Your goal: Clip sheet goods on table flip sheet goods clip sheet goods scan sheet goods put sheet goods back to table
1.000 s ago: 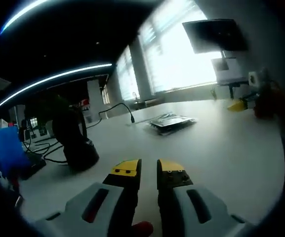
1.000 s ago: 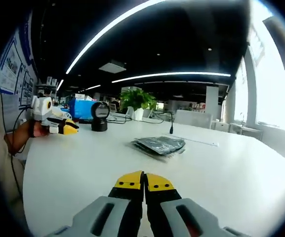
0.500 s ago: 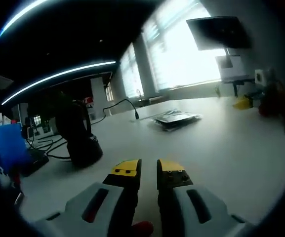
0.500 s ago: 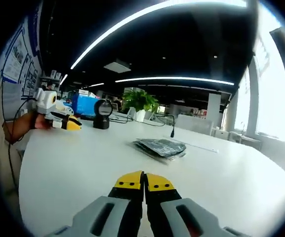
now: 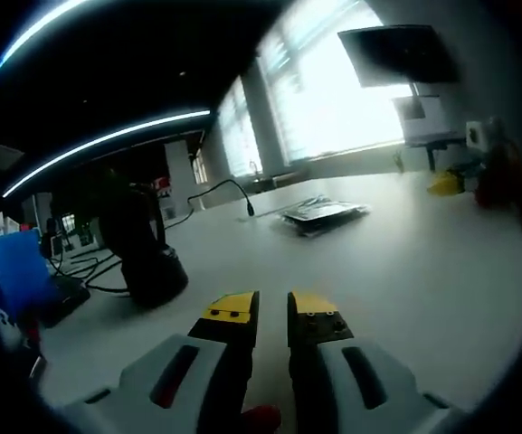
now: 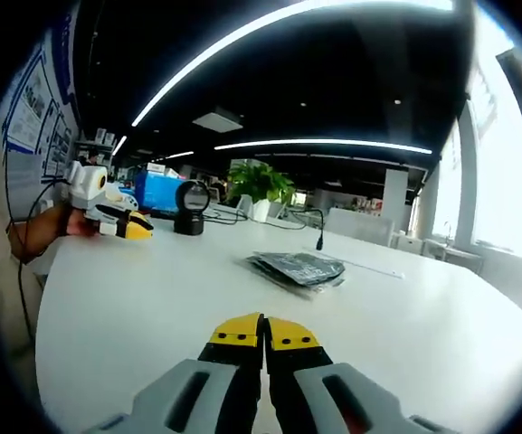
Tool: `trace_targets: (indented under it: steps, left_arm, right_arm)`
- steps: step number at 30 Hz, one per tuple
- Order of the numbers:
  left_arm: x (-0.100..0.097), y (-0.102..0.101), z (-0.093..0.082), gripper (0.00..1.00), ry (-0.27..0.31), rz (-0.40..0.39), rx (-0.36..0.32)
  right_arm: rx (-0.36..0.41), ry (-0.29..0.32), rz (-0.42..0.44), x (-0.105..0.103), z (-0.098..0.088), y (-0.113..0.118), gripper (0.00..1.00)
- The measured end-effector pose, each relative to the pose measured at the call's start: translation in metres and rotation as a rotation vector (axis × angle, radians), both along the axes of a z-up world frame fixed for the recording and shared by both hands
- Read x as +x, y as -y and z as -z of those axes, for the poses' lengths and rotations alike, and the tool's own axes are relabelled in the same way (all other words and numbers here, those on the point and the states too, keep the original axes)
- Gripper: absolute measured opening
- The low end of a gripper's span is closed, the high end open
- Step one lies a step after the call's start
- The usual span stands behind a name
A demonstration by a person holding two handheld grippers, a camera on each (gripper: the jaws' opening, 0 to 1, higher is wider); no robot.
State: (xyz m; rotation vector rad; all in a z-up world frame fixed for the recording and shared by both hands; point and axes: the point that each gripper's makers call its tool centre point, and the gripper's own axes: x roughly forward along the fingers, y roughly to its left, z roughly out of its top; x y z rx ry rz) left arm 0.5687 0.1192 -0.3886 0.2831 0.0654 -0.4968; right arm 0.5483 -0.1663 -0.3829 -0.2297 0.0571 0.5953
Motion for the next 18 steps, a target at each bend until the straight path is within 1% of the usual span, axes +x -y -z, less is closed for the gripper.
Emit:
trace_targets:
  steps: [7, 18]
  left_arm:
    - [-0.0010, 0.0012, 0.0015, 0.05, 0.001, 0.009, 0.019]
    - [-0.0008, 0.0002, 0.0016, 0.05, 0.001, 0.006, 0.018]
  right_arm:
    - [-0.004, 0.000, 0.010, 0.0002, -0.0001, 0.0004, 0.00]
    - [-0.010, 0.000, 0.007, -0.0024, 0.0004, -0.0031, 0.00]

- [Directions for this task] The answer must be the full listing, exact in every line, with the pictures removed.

- [Answer section]
Your goal: Clip sheet goods on table flip sheet goods clip sheet goods scan sheet goods put sheet goods back to table
1.000 s ago: 
1.000 s ago: 
0.500 s ago: 
0.500 s ago: 
now: 
now: 
Tool: `trace_targets: (indented under it: steps, left_arm, right_arm)`
- steps: step number at 30 Hz, one per tuple
- Order of the numbers:
  left_arm: x (-0.100..0.097), y (-0.102..0.101), z (-0.093..0.082), gripper (0.00..1.00), ry (-0.27..0.31), rz (-0.40..0.39), rx (-0.36..0.32)
  right_arm: rx (-0.36..0.41), ry (-0.29..0.32), rz (-0.42..0.44), x (-0.105..0.103), z (-0.098..0.088), y (-0.113..0.118), gripper (0.00..1.00)
- The measured end-effector pose, each relative to the pose measured at the call's start: translation in metres and rotation as a rotation vector (axis × angle, radians), both along the axes of a z-up world frame fixed for the recording and shared by both hands
- Read x as +x, y as -y and z as -z of those axes, for the poses' lengths and rotations alike, and the tool's own axes are relabelled in the same way (all other words and numbers here, those on the point and the states too, keep the original axes)
- Gripper: absolute measured opening
- The low end of a gripper's span is closed, the high end open
- Step one lies a step after the call's start
- The usual span stands behind a name
A demonstration by a person holding two handheld grippers, a camera on each (gripper: the jaws' opening, 0 to 1, higher is wider); no robot.
State: (xyz m; rotation vector rad; all in a z-up world frame fixed for the recording and shared by both hands; point and axes: the point that each gripper's makers call its tool centre point, and the gripper's own axes: x roughly forward along the fingers, y roughly to its left, z roughly out of its top; x y z rx ry rz) left arm 0.5687 0.1192 -0.3886 0.2831 0.0654 -0.4968; right arm 0.5483 -0.1663 -0.3829 -0.2297 0.0571 0.5953
Motion for the next 18 steps, a target at each bend until the straight path is within 1% of the usual span, axes +x -y -z, less is closed for the gripper.
Emit:
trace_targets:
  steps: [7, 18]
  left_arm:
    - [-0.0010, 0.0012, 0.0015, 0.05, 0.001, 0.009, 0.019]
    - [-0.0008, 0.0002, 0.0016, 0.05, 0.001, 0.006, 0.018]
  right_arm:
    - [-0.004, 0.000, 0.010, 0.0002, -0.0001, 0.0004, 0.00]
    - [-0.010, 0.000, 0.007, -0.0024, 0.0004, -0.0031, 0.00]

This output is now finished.